* **EXERCISE**
Print the listing below exactly.
(Beginning of DATA BELOW)
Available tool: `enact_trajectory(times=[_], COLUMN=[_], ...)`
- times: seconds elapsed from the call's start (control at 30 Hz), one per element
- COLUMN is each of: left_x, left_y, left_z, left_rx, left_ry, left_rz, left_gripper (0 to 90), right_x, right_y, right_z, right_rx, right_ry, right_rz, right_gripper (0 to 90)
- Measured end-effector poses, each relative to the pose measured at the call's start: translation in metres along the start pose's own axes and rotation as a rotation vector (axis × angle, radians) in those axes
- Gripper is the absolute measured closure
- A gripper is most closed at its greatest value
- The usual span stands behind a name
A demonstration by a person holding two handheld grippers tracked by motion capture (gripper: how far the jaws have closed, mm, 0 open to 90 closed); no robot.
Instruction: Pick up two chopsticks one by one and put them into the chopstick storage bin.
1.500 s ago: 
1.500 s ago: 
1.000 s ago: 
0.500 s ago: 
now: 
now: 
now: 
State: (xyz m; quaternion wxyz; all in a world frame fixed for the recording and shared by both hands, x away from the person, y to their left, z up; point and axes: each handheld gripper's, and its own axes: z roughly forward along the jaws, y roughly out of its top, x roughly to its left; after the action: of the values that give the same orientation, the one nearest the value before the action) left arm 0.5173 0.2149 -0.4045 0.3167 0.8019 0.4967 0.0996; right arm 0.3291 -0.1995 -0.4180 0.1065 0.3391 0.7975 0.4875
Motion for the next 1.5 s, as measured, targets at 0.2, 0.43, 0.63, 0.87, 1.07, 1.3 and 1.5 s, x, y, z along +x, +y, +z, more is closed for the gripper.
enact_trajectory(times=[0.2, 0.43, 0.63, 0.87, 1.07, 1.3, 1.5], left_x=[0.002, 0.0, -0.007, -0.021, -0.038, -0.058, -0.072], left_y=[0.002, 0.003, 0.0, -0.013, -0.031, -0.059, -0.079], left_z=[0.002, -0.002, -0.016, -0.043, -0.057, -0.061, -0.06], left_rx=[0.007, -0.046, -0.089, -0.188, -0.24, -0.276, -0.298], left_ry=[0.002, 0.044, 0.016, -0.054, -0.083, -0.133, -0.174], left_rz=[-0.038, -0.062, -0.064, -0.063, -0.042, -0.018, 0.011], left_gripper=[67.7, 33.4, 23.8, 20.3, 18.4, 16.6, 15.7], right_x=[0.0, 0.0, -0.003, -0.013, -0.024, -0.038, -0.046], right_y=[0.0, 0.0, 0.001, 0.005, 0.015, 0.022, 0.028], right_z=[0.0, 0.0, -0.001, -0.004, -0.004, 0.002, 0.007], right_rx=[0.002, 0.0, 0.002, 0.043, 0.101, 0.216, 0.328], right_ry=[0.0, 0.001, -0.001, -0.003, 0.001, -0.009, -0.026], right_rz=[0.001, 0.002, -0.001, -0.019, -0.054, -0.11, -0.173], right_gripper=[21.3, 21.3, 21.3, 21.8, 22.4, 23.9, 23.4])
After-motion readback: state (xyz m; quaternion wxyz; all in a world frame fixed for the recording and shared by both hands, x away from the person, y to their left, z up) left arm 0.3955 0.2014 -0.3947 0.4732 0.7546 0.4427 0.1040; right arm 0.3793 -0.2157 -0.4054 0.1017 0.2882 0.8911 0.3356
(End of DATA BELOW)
* **RESPONSE TO THIS EXERCISE**
Available tool: `enact_trajectory(times=[_], COLUMN=[_], ...)`
- times: seconds elapsed from the call's start (control at 30 Hz), one per element
- COLUMN is each of: left_x, left_y, left_z, left_rx, left_ry, left_rz, left_gripper (0 to 90), right_x, right_y, right_z, right_rx, right_ry, right_rz, right_gripper (0 to 90)
- Measured end-effector poses, each relative to the pose measured at the call's start: translation in metres along the start pose's own axes and rotation as a rotation vector (axis × angle, radians) in those axes
- Gripper is the absolute measured closure
- A gripper is most closed at its greatest value
- The usual span stands behind a name
A demonstration by a person holding two handheld grippers tracked by motion capture (gripper: how far the jaws have closed, mm, 0 open to 90 closed); no robot.
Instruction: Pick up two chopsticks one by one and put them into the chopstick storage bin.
1.500 s ago: 
1.500 s ago: 
1.000 s ago: 
0.500 s ago: 
now: 
now: 
now: 
State: (xyz m; quaternion wxyz; all in a world frame fixed for the recording and shared by both hands, x away from the person, y to their left, z up; point and axes: each handheld gripper's, and its own axes: z roughly forward along the jaws, y roughly out of its top, x roughly to its left; after the action: of the values that give the same orientation, the one nearest the value before the action) left arm 0.5173 0.2149 -0.4045 0.3167 0.8019 0.4967 0.0996; right arm 0.3291 -0.1995 -0.4180 0.1065 0.3391 0.7975 0.4875
Motion for the next 1.5 s, as measured, targets at 0.2, 0.43, 0.63, 0.87, 1.07, 1.3 and 1.5 s, x, y, z along +x, +y, +z, more is closed for the gripper.
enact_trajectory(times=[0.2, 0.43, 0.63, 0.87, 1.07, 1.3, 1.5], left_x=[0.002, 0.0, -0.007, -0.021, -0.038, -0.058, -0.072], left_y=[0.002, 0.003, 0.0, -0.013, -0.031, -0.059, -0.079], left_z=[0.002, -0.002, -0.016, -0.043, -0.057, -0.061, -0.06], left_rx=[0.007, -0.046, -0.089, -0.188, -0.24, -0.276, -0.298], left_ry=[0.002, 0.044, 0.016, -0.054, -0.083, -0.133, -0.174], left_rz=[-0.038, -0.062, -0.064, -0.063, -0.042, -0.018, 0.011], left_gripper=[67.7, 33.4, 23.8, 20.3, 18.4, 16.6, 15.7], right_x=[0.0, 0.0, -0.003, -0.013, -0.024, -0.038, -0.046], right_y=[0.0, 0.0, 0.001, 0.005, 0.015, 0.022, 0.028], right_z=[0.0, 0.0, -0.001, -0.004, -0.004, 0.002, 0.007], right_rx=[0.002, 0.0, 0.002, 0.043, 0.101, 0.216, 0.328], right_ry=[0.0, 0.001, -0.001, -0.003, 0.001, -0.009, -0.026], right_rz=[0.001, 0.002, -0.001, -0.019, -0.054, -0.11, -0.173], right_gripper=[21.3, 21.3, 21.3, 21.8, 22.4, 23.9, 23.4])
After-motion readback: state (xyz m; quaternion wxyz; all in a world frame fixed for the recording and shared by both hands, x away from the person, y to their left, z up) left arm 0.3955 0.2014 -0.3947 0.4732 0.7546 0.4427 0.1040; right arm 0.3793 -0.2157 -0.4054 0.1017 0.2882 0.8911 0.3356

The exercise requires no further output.